On August 30, 2010, John T. Williams, a Native American woodcarver [Ditidaht First Nation, Vancouver Island, BC.] was walking across the street carrying his carving knife and a small piece of wood when he was shot four times by Officer Ian Birk of the Seattle Police Department.
Police say Officer Ian D. Birk' yelled three times for him to drop a knife and Williams did not. William's was deaf in his left ear.
John T. Williams died. The shooting was ruled "unjustified" by the police department's Firearms Review Board.
King County prosecutors have decided not to file criminal charges against Seattle police Officer Ian Birk in the fatal shooting of woodcarver John T. Williams.
This needs to stop! This is the reason I stand with the people protesting. This type of behavior cannot continue to be swept under the rug.
UBCIC “shares the disbelief, disgust and deep disappointment of the Williams family, the Ditidaht First Nation and the Nuu-chah-nulth Tribal Council. When an indigenous person dies at the hands of a police officer, it does not matter what jurisdiction it happens in, the officer is not held to account to the same degree as any other member of the general public.”
"These young officers are a re-lection of modern-day policing where funding for pre-screening and training are growing scarce at a time when more veteran officers are retiring."
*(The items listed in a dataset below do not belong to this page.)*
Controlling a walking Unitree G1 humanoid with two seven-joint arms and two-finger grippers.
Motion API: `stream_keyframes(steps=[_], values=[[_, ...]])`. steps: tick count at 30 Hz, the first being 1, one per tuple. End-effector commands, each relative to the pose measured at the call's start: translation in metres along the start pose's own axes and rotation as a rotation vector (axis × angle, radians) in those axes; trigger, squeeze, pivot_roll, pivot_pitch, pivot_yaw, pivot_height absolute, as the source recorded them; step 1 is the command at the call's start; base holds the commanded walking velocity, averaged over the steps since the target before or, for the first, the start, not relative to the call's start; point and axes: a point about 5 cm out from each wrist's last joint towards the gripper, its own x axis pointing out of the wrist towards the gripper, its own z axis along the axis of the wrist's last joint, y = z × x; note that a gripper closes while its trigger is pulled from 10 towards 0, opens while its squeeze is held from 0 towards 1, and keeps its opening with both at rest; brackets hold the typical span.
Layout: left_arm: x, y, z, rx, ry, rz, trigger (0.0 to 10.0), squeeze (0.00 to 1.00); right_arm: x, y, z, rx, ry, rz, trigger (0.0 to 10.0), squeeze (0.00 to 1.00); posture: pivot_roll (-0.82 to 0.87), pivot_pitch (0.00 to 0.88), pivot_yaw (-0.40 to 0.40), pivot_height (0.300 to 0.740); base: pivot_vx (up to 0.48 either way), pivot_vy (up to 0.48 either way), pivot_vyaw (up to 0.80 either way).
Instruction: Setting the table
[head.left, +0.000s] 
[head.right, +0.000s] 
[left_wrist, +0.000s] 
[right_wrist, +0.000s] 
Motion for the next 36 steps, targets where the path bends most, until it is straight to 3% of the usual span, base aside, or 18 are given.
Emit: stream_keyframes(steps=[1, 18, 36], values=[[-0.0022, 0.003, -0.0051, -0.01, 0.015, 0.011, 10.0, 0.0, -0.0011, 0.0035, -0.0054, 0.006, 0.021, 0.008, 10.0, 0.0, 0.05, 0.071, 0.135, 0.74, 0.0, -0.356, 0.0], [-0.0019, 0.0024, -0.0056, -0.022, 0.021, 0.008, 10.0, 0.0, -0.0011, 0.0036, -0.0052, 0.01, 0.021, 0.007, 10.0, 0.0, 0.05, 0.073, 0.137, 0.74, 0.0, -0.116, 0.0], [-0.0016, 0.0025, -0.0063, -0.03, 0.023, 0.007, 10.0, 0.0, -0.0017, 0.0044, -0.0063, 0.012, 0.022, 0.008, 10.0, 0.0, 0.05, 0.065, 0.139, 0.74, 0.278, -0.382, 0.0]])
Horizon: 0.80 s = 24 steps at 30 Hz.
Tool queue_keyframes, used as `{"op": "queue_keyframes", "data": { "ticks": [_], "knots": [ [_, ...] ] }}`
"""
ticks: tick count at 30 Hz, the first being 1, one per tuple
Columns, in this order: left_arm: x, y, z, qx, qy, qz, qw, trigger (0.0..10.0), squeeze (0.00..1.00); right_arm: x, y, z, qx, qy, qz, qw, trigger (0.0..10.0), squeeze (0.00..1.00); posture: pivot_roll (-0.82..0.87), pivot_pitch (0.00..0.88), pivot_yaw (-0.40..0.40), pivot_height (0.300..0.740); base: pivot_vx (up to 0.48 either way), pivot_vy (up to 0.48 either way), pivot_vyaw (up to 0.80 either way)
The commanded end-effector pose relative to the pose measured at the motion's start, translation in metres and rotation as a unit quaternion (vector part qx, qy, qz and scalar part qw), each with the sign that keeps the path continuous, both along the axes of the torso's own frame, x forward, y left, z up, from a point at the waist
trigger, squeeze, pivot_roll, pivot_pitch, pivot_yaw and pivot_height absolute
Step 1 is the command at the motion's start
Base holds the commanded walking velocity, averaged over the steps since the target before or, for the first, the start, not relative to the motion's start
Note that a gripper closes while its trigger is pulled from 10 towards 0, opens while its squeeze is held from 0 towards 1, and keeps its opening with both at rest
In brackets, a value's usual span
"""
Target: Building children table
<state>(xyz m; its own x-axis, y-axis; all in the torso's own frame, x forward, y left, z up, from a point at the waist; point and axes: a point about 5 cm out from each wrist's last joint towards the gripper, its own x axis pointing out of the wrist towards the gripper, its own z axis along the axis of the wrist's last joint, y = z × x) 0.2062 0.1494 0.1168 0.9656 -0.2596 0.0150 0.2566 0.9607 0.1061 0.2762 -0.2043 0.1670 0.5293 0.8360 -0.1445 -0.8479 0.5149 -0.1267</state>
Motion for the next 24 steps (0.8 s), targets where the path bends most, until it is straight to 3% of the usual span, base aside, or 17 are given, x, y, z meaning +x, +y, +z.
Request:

"His life and death reverberate in other, less visible ways. The shooting triggered a Department of Justice investigation, resulting in the consent decree that placed SPD under federal monitoring. And in June 2020, when a police standoff with protestors for Black lives resulted in a 23-day occupation known as the Capitol Hill Organized Protest, or CHOP, leaders invited Rick Williams to participate. He carved there with one of his sons—and told protestors he was proud of them and that they should remain peaceful."